OUTUBRO ROSA: A relação entre anticoncepcional e câncer de mama e a reconstrução mamária

Segundo uma pesquisa recente feita na Universidade de Copenhague, na Dinamarca, mulheres que usam o método contraceptivo há mais de cinco anos apresentam mais chances de desenvolverem câncer de mama.  A médica ginecologista e obstetra Dra Ana Carolina Lúcio Pereira de São José dos Campos-SP explica o porquê.

O estudo avaliou cerca de 1,8 milhão de mulheres entre 15 e 49 anos de idade, e a conclusão foi que as voluntárias que usavam pílula tinham chance 20% maior de desenvolver a doença quando comparadas a mulheres que não tomavam os comprimidos – embora o risco tenha aumentado também com a idade e variado de acordo com a formulação dos remédios. De acordo com a análise, o risco foi maior em quem usava o anticoncepcional há mais de dez anos e estava acima dos 40. Além do remédio, o dispositivo intrauterino (DIU) com progesterona também foi vinculado a riscos.

“Como os próprios autores do estudo reforçam, a ameaça ligada aos métodos contraceptivos citados é pequena. Por isso, não há motivo para pânico – vale apenas avaliar se no seu caso, a pílula traz mais riscos do que benefícios”, alerta a médica.

O uso de qualquer tipo de anticoncepcional hormonal (incluindo o DIU de progesterona) se associou a 1,3 novos casos de câncer de mama para cada 10.000 mulheres ao ano, uma parcela pequena. Por isso que a orientação é que as mulheres não interrompam o uso dos anticoncepcionais, mas que conversem com seus médicos e avaliem os riscos.
Mais fatores de risco para a doença:

Hereditariedade: De 5 a 10% dos casos de câncer de mama estão ligados a questões hereditárias e a origem está relacionada à presença de mutações em determinados genes transmitidos na família.

Sedentarismo: essa é uma ameaça comprovada à saúde das mamas. Por isso que a realização de três a quatro horas de exercícios físicos podem reduzir em 30% a 40% o risco do tumor em mulheres sedentárias.
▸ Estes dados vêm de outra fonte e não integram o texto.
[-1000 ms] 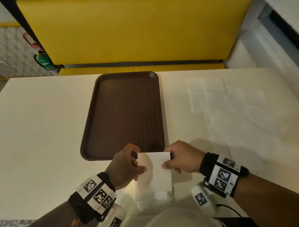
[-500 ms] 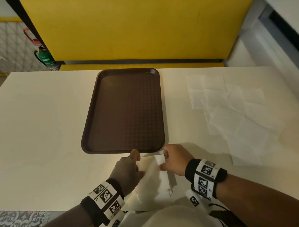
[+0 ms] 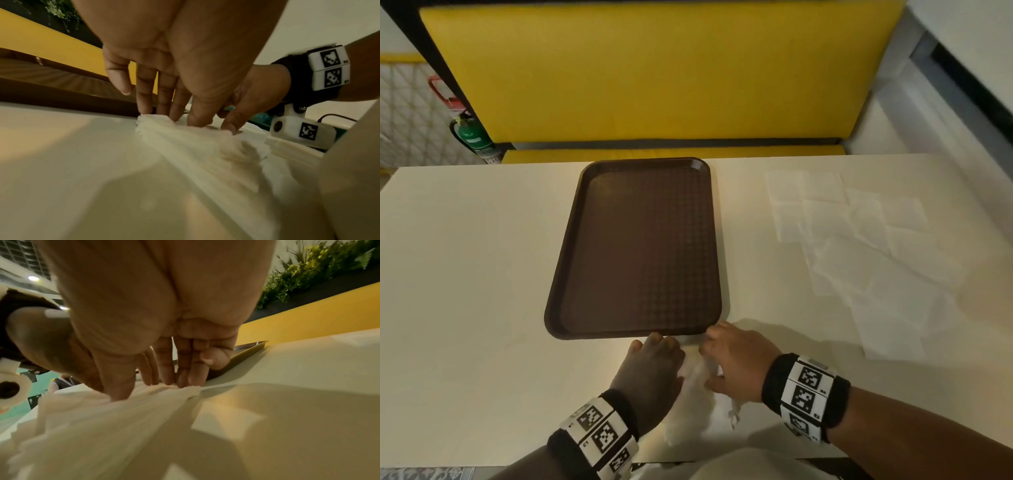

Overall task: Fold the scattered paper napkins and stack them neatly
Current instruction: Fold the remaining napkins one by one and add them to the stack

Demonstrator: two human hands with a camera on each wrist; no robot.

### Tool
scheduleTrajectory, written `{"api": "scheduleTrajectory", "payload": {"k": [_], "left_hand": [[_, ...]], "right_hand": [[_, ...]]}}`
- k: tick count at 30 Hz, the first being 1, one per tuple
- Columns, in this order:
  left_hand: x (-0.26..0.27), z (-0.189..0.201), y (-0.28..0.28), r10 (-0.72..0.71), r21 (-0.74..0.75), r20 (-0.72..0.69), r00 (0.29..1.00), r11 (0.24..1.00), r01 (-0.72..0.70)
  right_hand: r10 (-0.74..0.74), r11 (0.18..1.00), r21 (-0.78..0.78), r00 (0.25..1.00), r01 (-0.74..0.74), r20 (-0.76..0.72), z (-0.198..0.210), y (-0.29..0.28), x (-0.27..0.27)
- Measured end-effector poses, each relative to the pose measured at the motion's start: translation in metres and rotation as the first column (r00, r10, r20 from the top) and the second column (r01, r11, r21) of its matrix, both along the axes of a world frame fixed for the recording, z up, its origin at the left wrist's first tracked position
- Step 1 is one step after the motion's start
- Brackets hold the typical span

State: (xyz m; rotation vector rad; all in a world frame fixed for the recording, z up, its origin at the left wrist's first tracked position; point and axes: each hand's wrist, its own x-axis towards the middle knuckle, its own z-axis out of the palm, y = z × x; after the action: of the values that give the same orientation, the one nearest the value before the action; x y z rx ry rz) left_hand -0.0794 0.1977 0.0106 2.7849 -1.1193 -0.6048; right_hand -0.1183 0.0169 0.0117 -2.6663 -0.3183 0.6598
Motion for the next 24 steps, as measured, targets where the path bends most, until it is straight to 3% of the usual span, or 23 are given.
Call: {"api": "scheduleTrajectory", "payload": {"k": [2, 4, 7, 10, 13, 18, 24], "left_hand": [[0.002, 0.004, -0.001, 0.023, -0.072, -0.027, 0.999, 0.997, -0.025], [0.011, 0.012, -0.006, 0.042, -0.173, -0.042, 0.998, 0.984, -0.049], [0.037, 0.022, -0.028, 0.077, -0.3, -0.131, 0.988, 0.947, -0.114], [0.063, 0.026, -0.063, 0.107, -0.352, -0.165, 0.98, 0.922, -0.16], [0.081, 0.025, -0.097, 0.101, -0.38, -0.168, 0.981, 0.911, -0.159], [0.09, 0.013, -0.131, 0.094, -0.363, -0.254, 0.963, 0.913, -0.185], [0.095, 0.003, -0.143, 0.121, -0.322, -0.281, 0.952, 0.923, -0.213]], "right_hand": [[-0.087, 0.994, 0.059, 0.996, 0.089, -0.026, 0.007, -0.005, 0.001], [-0.269, 0.958, 0.106, 0.963, 0.268, 0.002, 0.016, -0.021, 0.01], [-0.492, 0.859, -0.102, 0.865, 0.501, 0.101, 0.023, -0.072, 0.033], [-0.645, 0.68, -0.339, 0.75, 0.65, 0.146, 0.023, -0.131, 0.049], [-0.737, 0.544, -0.473, 0.664, 0.692, 0.124, 0.009, -0.176, 0.054], [-0.858, 0.395, -0.486, 0.503, 0.779, 0.108, -0.004, -0.243, 0.053], [-0.851, 0.41, -0.543, 0.521, 0.733, 0.061, -0.013, -0.27, 0.054]]}}
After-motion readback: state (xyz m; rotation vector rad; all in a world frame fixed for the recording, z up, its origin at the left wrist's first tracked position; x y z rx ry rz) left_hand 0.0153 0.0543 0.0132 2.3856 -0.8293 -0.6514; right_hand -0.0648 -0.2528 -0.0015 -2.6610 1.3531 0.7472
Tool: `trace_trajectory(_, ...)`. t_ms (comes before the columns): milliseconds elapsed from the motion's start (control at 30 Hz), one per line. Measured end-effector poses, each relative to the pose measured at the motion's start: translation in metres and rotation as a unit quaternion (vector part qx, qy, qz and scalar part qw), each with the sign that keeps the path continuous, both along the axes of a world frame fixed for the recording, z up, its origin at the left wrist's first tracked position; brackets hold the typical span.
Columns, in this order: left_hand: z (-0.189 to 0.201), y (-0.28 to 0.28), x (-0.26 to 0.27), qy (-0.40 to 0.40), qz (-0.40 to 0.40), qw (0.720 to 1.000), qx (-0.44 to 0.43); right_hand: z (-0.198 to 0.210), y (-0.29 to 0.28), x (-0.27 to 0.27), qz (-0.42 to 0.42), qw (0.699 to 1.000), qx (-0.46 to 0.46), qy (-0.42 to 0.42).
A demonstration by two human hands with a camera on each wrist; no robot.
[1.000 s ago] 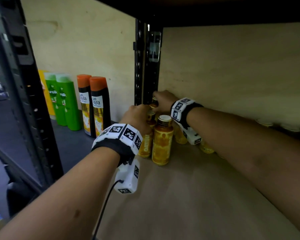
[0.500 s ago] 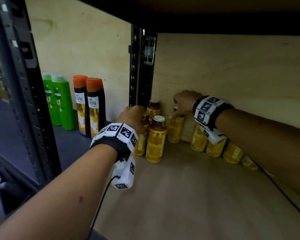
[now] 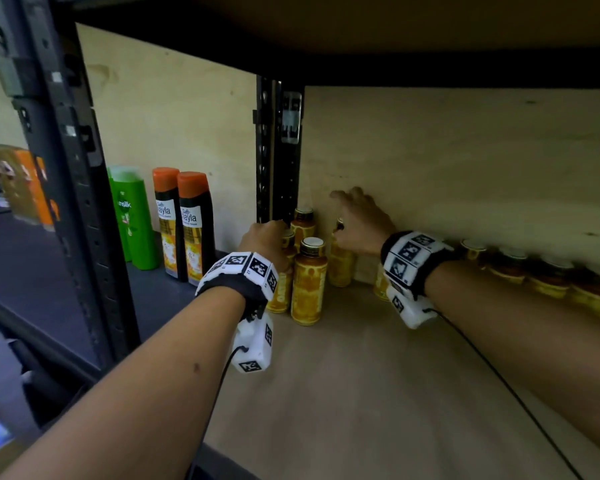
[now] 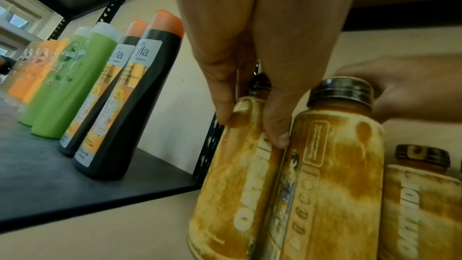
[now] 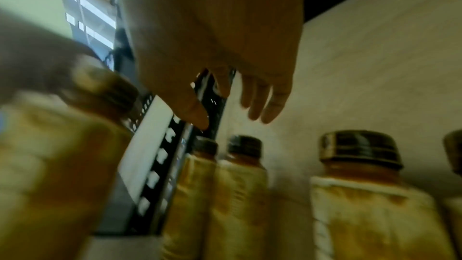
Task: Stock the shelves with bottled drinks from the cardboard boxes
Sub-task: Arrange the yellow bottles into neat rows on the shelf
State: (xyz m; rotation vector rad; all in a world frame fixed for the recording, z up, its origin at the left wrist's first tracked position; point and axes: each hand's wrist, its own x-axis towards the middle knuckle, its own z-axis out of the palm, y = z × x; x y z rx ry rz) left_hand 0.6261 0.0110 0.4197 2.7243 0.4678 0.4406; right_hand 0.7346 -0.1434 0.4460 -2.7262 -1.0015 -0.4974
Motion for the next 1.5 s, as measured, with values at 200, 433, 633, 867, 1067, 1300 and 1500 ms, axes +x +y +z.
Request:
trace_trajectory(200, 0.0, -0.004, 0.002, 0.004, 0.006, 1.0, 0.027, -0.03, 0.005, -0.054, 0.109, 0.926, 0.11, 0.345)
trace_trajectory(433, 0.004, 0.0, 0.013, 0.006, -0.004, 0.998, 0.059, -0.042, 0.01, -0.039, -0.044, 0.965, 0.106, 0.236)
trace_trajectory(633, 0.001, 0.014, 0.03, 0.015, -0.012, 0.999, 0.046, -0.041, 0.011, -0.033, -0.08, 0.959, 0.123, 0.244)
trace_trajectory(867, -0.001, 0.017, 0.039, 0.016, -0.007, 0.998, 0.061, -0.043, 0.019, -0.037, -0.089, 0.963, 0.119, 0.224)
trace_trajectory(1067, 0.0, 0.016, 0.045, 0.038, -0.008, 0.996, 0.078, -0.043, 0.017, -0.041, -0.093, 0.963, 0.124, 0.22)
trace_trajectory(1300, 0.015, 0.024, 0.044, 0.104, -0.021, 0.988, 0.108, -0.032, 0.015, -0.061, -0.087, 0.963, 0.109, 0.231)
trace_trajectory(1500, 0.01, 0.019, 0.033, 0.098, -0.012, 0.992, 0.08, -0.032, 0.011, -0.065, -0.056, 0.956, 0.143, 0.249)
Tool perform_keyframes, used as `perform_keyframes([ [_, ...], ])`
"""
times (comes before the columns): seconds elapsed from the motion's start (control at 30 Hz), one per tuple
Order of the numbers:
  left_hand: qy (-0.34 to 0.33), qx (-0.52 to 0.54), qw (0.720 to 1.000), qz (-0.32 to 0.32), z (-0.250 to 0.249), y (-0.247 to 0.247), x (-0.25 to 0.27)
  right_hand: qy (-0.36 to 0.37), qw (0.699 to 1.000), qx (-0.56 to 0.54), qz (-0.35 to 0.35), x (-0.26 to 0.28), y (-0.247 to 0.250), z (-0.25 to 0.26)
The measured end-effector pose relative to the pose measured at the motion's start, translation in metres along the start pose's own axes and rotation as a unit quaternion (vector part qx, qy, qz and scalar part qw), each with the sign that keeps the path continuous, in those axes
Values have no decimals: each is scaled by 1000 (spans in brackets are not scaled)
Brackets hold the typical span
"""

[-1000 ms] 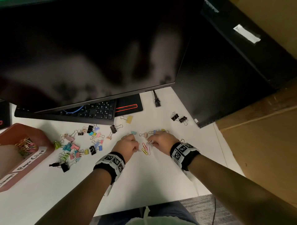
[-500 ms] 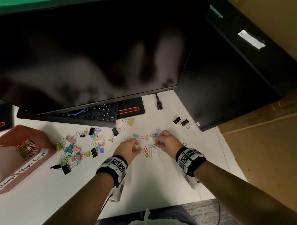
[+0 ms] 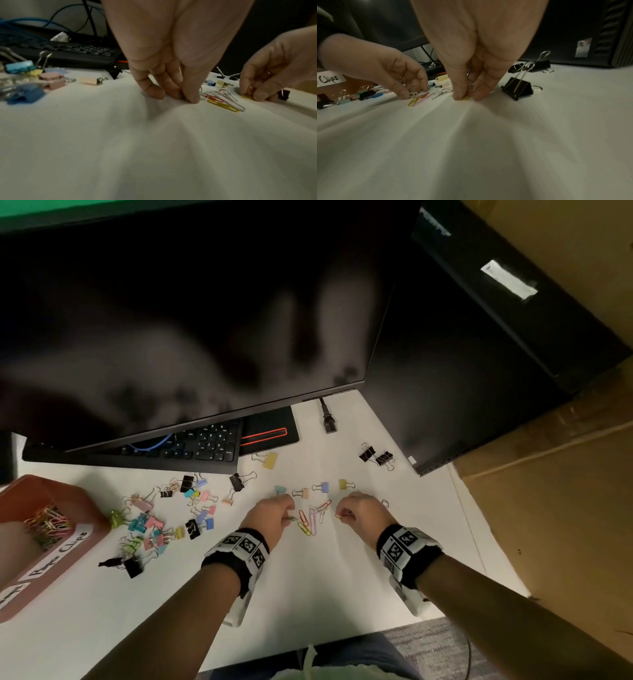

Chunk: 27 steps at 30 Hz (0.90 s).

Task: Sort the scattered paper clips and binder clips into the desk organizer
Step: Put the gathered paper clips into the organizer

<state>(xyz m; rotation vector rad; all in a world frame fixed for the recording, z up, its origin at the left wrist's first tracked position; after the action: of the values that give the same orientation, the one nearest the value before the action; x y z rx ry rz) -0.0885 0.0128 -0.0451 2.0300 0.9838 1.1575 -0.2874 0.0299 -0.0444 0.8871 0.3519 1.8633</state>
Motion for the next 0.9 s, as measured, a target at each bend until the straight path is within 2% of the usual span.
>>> perform_keyframes([
  [0.13,-28,31,999,20,-3,-2,6,-39,999,5,14,-6,0,0],
  [0.27,-71,-16,997,31,-15,-8,5,-20,997,63,40,-7,0,2],
  [0.47,-43,-41,998,28,-17,-8,-8,12,997,55,44,-9,0,2],
  [0.7,-21,-56,998,-4,-4,-4,-8,57,997,-2,55,-8,-4,16],
  [0.9,-22,-31,999,-16,5,-2,-1,59,989,86,107,-23,-13,28],
])
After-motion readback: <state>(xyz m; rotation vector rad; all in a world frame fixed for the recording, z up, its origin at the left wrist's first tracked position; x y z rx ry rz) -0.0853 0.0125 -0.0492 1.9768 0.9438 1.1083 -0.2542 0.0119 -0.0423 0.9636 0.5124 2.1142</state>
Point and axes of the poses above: each hand's wrist, its own x-axis away from the middle knuckle, its own y-axis out of the back of the hand, z = x × y, the point moved 4 cm from there along -x, towards the middle knuckle, and after that the axes turned 8 degrees about -x, right-handed, at the moved point
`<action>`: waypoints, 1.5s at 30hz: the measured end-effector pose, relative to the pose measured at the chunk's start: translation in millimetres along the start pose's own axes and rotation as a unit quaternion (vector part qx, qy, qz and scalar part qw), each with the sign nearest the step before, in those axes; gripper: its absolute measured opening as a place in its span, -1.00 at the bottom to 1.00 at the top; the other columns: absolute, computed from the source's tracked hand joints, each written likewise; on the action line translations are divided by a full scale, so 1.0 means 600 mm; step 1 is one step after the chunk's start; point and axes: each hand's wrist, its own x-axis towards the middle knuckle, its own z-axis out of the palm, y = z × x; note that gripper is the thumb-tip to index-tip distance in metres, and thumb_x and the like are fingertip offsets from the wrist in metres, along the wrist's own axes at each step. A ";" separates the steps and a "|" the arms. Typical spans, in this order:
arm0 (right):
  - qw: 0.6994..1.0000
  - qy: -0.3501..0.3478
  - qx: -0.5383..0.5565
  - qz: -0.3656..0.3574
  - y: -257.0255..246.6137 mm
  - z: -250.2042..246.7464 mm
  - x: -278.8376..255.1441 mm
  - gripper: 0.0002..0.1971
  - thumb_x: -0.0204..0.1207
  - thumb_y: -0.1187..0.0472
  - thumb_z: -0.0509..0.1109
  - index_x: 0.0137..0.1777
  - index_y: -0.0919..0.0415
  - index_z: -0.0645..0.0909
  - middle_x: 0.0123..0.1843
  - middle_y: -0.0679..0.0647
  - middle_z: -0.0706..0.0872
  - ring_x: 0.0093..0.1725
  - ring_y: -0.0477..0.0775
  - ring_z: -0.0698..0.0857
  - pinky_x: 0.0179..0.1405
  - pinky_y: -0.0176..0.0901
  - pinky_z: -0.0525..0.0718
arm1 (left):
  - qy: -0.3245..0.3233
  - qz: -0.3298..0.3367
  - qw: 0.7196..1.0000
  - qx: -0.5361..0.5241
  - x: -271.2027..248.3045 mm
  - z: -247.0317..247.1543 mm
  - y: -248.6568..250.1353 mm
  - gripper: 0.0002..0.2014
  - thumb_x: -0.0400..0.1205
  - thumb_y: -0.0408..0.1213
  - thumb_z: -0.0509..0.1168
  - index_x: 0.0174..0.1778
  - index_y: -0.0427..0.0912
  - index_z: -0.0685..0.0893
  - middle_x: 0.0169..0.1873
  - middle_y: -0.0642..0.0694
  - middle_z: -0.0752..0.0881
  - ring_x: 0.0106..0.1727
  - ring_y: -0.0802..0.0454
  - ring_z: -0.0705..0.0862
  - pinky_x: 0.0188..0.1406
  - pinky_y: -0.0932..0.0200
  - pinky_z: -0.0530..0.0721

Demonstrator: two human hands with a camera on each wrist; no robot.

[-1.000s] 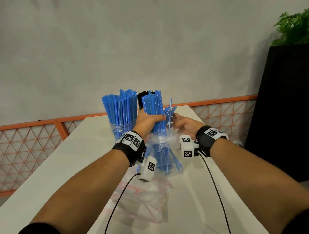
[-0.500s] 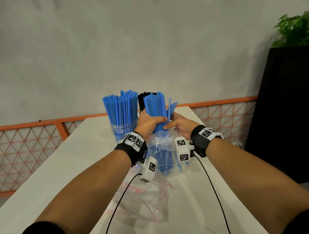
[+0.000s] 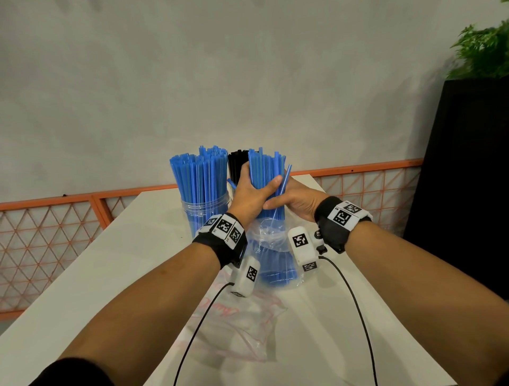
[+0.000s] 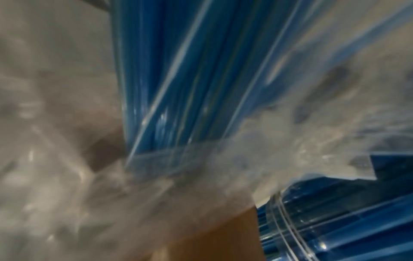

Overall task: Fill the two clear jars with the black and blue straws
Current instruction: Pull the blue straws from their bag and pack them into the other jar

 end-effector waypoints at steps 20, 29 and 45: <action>0.978 0.196 0.018 -0.066 0.027 0.034 0.004 -0.36 0.35 0.61 0.46 0.44 0.29 0.48 0.24 0.27 0.72 0.27 0.14 0.71 0.30 0.14 0.68 | -0.082 -0.048 0.995 0.030 -0.016 0.012 0.036 -0.40 0.72 -0.02 0.23 0.61 -0.18 0.24 0.37 -0.11 0.58 0.30 0.18 0.64 0.33 0.24 0.64; 0.966 0.247 0.036 -0.068 0.022 0.019 0.000 -0.48 0.34 0.58 0.48 0.30 0.28 0.58 0.11 0.29 0.77 0.11 0.16 0.79 0.07 0.11 0.79 | -0.180 -0.091 0.978 0.062 -0.018 0.000 0.066 -0.40 0.76 0.12 0.08 0.69 -0.07 0.23 0.51 -0.08 0.54 0.53 0.02 0.51 0.60 -0.12 0.42; 0.966 0.254 0.020 -0.047 0.028 0.006 0.006 -0.60 0.30 0.48 0.60 0.12 0.23 0.66 -0.02 0.17 0.81 0.01 0.14 0.82 -0.03 0.03 0.80 | -0.055 -0.117 0.891 0.435 -0.049 -0.079 0.051 -0.65 0.63 -0.19 0.26 -0.46 -0.12 0.35 -0.53 0.00 0.40 -0.51 0.07 0.38 -0.56 0.21 0.30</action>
Dieta: aquelas que abusam das dietas ricas em gorduras saturadas, pobre em fibras e vegetais, além do consumo abusivo de bebida alcoólica também estão relacionados a um aumento da incidência do tumor maligno da mama.

Por outro lado, uma alimentação como a mediterrânea, abundante em frutas, verduras, leguminosas, oleaginosas e peixes está associada a uma redução do risco.

Outros fatores:

Menarca precoce (idade da primeira menstruação menor que 12 anos)

Menopausa tardia (após os 55 anos)

Primeira gravidez depois dos 30 anos

 

A reconstrução mamária em casos de câncer de mama

A cirurgia plástica de reconstrução das mamas não é apenas uma questão estética, é a devolução da autoestima e até a comemoração de uma batalha vencida. O cirurgião plástico da capital paulista Dr. Francisco Alionis Neto fala que esse tipo de cirurgia feita em casos de câncer de mama significa devolver à mulher seu maior símbolo de feminilidade. E para muitas, é o que ajuda a evoluir no tratamento. “Existem casos em que a plástica pode ser feita na fase inicial do tratamento ou junto com a retirada do tumor – o que vai incentivar ainda mais a mulher durante o tratamento“, explica. Dr. Francisco ainda fala que nem sempre há necessidade das próteses de silicone. “A reconstrução pode ser feita sem a necessidade do silicone, mesmo quando há a retirada da mama toda. Fazemos um reposicionamento dos tecidos mamários, das gorduras do próprio corpo, da pele e dos músculos de outras regiões corporais“.